Explanation: In order to avoid duplication, records that appear in multiple Arc-ODPs should only be accessioned from one instance. This also helps to avoid harvesting records that may be out of date or not yet aggregated within federated portals. Although the technical workers at the University of Minnesota will be performing the metadata processing, the Task Force members are expected to periodically monitor their records and make suggestions for edits or additions.

ELIGIBLE RECORDS

Policy: The only records that will be harvested from Arc-ODPs are Esri REST Services of the type Map Service, Feature Service, or Image Service. This is further restricted to only items that are harvestable through the DCAT API. By default, the following records types will not be accessioned on a regular basis:

  • Web applications
  • Nonspatial data, tabular data, PDFs
  • Single records that describe many different associated files to download, such as imagery services with a vast number of sublayers

Explanation: Arc-ODPs are structured to automatically create item records from submitted Esri REST services. However, Arc-ODP administrators are able to manually add records for other types of resources, such as external websites or documents. These may not be spatial datasets and may not have consistently formed metadata or access links, which impedes automated accessioning. If these types of resources are approved by the Metadata Coordinator, they may be processed separately from the regular accessions.

QUERY & HARVEST FREQUENCY

Policy: The Arc-ODPs included in the Geoportal will be queried monthly to check for deleted and new items. The results of this query will be logged. Deleted items will be removed from the geoportal immediately. New records from the Arc-ODPs will be accessioned and processed within two months of harvesting the metadata.

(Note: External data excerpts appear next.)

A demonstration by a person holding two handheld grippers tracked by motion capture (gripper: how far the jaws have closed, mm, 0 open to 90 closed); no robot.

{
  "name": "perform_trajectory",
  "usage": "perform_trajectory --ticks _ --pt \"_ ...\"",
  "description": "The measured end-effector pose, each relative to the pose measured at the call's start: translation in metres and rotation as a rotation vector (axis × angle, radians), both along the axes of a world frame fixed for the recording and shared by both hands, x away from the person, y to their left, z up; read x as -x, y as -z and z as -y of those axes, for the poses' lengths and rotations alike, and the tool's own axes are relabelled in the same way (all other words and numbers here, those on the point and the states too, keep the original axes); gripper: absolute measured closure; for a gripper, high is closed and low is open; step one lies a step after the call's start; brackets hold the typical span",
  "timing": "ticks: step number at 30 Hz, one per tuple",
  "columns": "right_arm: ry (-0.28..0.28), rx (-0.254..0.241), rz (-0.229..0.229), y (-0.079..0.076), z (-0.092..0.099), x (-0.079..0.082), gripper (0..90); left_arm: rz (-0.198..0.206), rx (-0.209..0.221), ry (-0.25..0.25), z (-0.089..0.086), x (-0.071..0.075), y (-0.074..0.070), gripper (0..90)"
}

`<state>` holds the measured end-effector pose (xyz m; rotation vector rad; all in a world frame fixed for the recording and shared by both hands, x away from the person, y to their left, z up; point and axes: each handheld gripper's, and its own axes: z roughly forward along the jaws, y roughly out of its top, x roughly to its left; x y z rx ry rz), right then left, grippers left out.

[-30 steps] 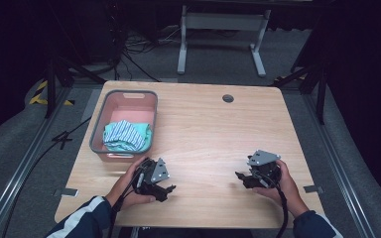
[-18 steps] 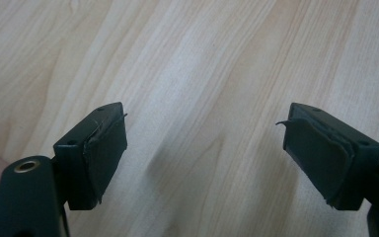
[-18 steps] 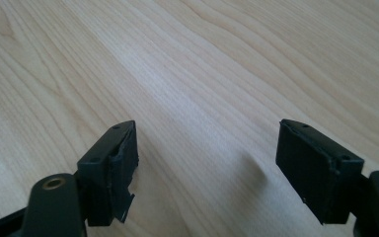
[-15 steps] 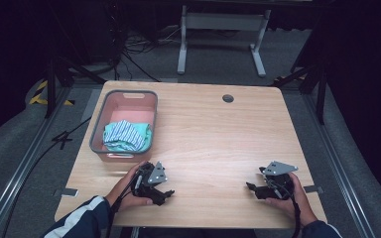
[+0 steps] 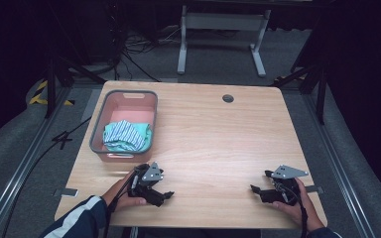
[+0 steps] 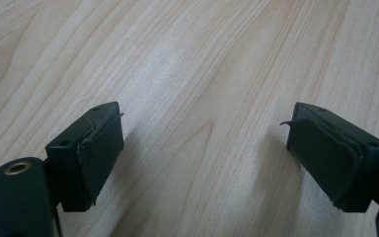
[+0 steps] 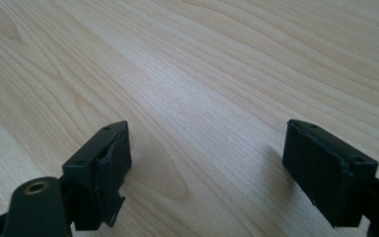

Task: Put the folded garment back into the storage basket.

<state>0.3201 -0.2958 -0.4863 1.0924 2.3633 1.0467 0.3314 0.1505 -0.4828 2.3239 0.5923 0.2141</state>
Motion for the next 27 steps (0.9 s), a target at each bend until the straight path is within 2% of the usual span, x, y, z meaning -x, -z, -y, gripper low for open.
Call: perform_trajectory --ticks 27 --pt "0.0 -0.001 0.001 0.0001 0.0003 0.0002 19.0 -0.001 -0.001 0.009 0.0015 -0.0016 0.0003 12.2"
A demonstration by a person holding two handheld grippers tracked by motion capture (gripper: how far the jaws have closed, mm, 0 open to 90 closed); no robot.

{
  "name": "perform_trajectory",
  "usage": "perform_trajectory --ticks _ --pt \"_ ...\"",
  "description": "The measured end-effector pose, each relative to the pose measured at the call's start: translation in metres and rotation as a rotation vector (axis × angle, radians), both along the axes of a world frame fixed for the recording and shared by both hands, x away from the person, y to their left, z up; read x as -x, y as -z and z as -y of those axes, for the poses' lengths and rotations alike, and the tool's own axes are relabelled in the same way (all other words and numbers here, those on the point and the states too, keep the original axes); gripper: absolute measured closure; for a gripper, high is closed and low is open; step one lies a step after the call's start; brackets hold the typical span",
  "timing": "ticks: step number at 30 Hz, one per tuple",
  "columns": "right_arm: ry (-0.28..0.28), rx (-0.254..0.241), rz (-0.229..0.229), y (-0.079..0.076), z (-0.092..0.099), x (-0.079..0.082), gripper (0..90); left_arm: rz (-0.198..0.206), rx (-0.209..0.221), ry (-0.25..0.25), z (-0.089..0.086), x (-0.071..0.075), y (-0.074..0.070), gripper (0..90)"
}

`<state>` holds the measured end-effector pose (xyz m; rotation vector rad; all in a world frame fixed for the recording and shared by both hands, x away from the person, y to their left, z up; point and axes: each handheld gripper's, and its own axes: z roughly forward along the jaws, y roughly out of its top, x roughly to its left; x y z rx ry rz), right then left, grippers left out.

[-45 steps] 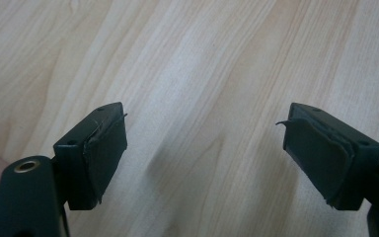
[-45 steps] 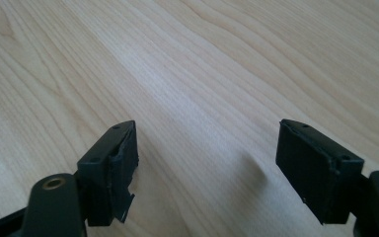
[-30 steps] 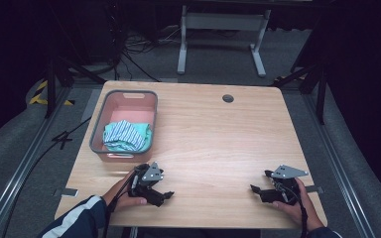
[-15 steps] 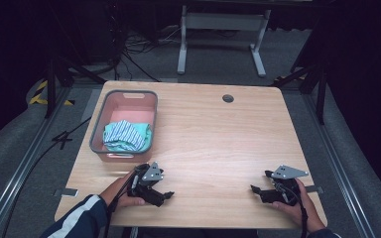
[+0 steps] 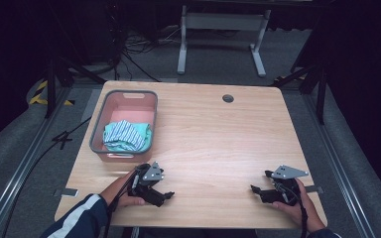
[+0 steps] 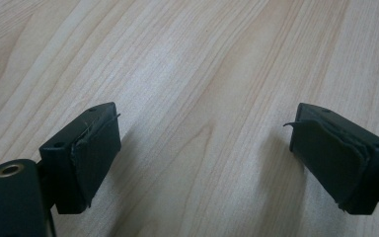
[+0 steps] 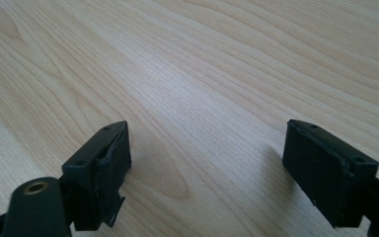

Explanation: Removing broken links is a priority for maintaining a positive user experience. However, accessioning and processing records requires remediation work that necessitates a variable time frame.

REMEDIATION WORK

The records will be processed by the Metadata Coordinator and available UMN Graduate Research Assistants. The following metadata remediation steps will be undertaken:

1. A Python script will be run to harvest metadata from the DCAT API. This will provide the following elements for each record:

  • Identifier
  • Title
  • Description
  • Date Issued
  • Date Modified
  • Bounding Box
  • Publisher
  • Keywords
  • Landing Page
  • Web Service link

2. The metadata will be batch augmented with Administrative template values in the following elements:

  • Collection
  • Rights
  • Type
  • Format
  • Provenance
  • Language
  • Centroid (derived from Bounding Box)
  • Download Link (created from Landing Page)
  • Tag (web service type)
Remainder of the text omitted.